ただ、正義感が強いところが弱点ではある。
『正しさ』に重きを置くが、その『正しさ』を、常に疑ってかかる目線が足りていない。
真っ直ぐさに、柔軟さが加わるにはもう少しの年月が必要だ。
それまでは『狡猾な母』も少しは役に立つだろう。
王妃アメリアとも仲良く過ごしていて、第一子となる王子が生まれている。
ガストーニ侯爵の令嬢だったアメリア王妃は優秀な女性だ。
私の権限で、アメリアが受ける『王太子妃教育』の内容を一新した。
単に『王妃となる者の心構え』のようなものだけに絞った。
デルフィーナのようなことを繰り返してはならないと、長きに渡った慣習を止める勇気を出した。

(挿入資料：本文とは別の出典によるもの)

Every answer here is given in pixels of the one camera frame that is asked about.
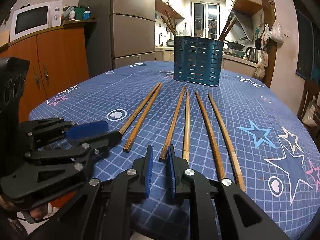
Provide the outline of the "person's left hand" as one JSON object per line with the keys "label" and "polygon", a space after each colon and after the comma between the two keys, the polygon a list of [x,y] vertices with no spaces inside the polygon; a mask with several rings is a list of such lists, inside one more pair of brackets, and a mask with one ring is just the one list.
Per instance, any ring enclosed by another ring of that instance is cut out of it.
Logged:
{"label": "person's left hand", "polygon": [[[21,210],[16,207],[12,202],[10,202],[7,197],[0,196],[1,199],[1,209],[6,211],[14,211],[14,212],[20,212]],[[35,220],[41,220],[43,217],[45,217],[48,214],[48,204],[44,204],[42,206],[39,206],[33,210],[29,210],[29,214],[31,217]]]}

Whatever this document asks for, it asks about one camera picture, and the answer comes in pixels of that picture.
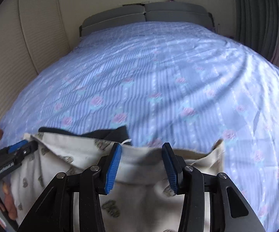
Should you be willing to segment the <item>person's left hand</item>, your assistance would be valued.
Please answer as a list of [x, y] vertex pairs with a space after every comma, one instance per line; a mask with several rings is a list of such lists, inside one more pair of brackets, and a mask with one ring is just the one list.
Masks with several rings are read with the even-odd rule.
[[0, 211], [7, 211], [8, 217], [11, 220], [16, 220], [18, 217], [17, 209], [14, 203], [14, 198], [11, 193], [10, 185], [8, 182], [2, 181], [0, 184]]

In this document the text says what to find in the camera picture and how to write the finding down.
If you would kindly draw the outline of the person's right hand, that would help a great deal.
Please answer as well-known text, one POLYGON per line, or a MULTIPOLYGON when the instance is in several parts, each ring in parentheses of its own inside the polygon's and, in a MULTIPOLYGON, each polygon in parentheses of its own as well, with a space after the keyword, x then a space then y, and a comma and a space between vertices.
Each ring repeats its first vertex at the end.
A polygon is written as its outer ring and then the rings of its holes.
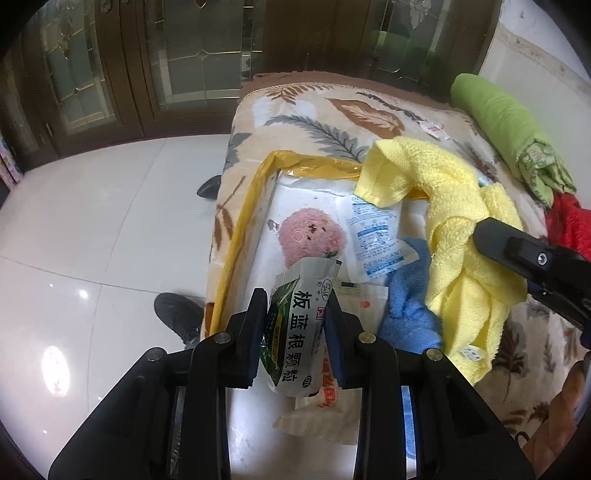
POLYGON ((583 396, 585 383, 584 362, 578 361, 571 368, 561 392, 552 400, 548 418, 523 447, 537 478, 556 460, 576 431, 575 409, 583 396))

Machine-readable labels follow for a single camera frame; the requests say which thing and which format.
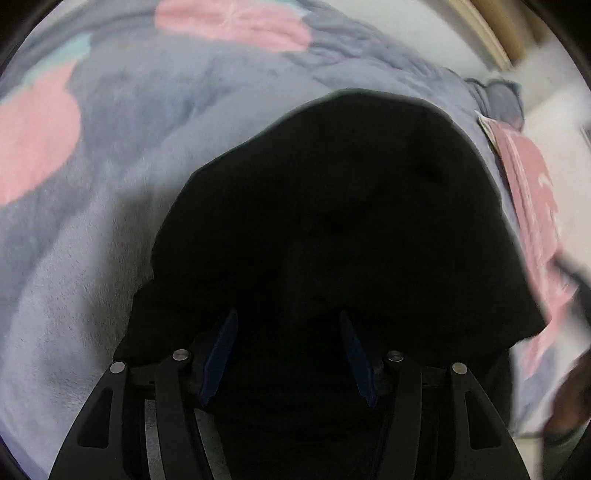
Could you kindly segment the pink pillow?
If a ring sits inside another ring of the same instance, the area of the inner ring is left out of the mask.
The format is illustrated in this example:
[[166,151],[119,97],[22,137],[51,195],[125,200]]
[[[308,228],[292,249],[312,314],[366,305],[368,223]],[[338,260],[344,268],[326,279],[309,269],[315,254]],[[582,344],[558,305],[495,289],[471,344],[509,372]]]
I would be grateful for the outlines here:
[[576,288],[553,265],[554,256],[562,250],[558,204],[542,153],[532,140],[505,122],[482,114],[478,122],[502,162],[519,224],[530,286],[546,322],[542,332],[527,342],[522,356],[525,376],[531,377],[557,339]]

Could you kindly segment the striped wooden headboard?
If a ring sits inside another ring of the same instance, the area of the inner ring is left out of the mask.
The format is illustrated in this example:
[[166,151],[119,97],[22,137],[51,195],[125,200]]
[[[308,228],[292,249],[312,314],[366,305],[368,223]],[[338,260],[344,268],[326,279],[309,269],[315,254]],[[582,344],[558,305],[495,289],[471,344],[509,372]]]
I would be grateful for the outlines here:
[[506,71],[543,44],[551,30],[525,1],[445,1],[470,29],[494,65]]

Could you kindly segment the grey pillow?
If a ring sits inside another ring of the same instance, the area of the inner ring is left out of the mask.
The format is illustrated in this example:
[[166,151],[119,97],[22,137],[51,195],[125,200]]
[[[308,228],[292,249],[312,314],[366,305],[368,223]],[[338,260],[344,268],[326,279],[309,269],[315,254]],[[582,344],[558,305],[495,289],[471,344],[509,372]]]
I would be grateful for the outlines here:
[[483,83],[466,79],[465,83],[478,104],[478,111],[493,120],[504,122],[518,131],[525,124],[522,88],[518,83],[505,79],[493,79]]

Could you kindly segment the grey floral bed blanket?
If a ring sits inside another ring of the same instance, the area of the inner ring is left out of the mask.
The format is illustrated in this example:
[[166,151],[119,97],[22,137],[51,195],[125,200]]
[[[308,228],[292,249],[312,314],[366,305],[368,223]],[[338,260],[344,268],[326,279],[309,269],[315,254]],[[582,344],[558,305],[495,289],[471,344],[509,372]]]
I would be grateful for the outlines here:
[[[447,114],[498,188],[530,286],[472,78],[318,1],[4,2],[12,12],[27,19],[1,35],[3,478],[53,479],[110,365],[176,351],[117,355],[168,212],[198,169],[312,103],[362,91]],[[512,439],[553,379],[552,347],[525,376],[535,336],[510,351]]]

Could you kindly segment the black hooded jacket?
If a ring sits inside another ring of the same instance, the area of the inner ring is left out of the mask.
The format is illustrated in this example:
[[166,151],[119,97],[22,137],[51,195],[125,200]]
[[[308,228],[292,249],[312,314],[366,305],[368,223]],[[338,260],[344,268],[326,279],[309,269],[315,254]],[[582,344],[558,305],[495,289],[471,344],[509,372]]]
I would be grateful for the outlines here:
[[512,418],[542,314],[473,142],[439,109],[346,92],[197,170],[152,249],[119,358],[185,349],[235,479],[358,479],[374,373],[467,365]]

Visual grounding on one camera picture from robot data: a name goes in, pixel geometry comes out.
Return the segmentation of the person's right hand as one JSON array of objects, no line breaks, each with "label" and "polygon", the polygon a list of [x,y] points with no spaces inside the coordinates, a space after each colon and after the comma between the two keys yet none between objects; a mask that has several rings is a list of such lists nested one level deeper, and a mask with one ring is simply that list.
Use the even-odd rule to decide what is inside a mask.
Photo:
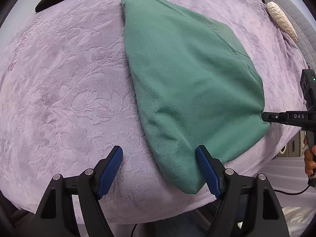
[{"label": "person's right hand", "polygon": [[313,171],[315,170],[315,146],[312,147],[312,149],[308,148],[308,139],[305,136],[304,137],[304,163],[305,163],[305,173],[309,177],[313,174]]}]

そんな頃、ロンの記憶が戻っているのではないかとガイロからの報告を聞いた。
ガイロが街にロンを伴って日用品を買いに出向いた時、ロンは自分でティーポットとティーカップを二つ購入した。
『お養父さんが炒ってくれる茶葉は、やはりポットで蒸したほうがもっと美味しくなるだろうから』と言ったという。
ポットもカップも高価なものではなかったそうだが、『やはり』という言葉に、ガイロはロンの記憶が戻っていると確信したというのだ。
それを聞いて私もそう感じ、ロンを遠くの領地へ送る用意をしようとしたときのことだ。
ロンが高熱を出して、ガイロの看病も虚しく三日もせずに亡くなった。
このオルティス王家を揺るがせた者のその死は、あっけないものだった。
ロンの死後、植物の勉強をしていたノートの間に隠すように、ロンの日記が見つかった。
ガイロが気づくよりもっと前に、ロンの記憶は戻っていた。
私はロンがロルダンだった最後の日から、彼と言葉を交わすことはついぞ無かった。
庭師として働く姿を、遠くから何度か見かけただけだ。
だから私はロンの死と向きあっても、涙を落とすことはしたくなかった。
あの日ロルダンが眠りにつくときにもう『我が子を亡くした母の涙』を流し切っているのだから。
それが私の母としての矜持だった。
ロンの遺体を密かに王家の『ロルダン王子』の、空だった墓に埋葬した。
彼は土の下で自分の名前を取り戻して、永き眠りについたのだ。
埋葬を密かに担ってくれたガイロは、私以上に憔悴していた。
泣きながら『ロルダン王子』の墓に『ロン』が育てた花を、供えるのではなくその手で植えた。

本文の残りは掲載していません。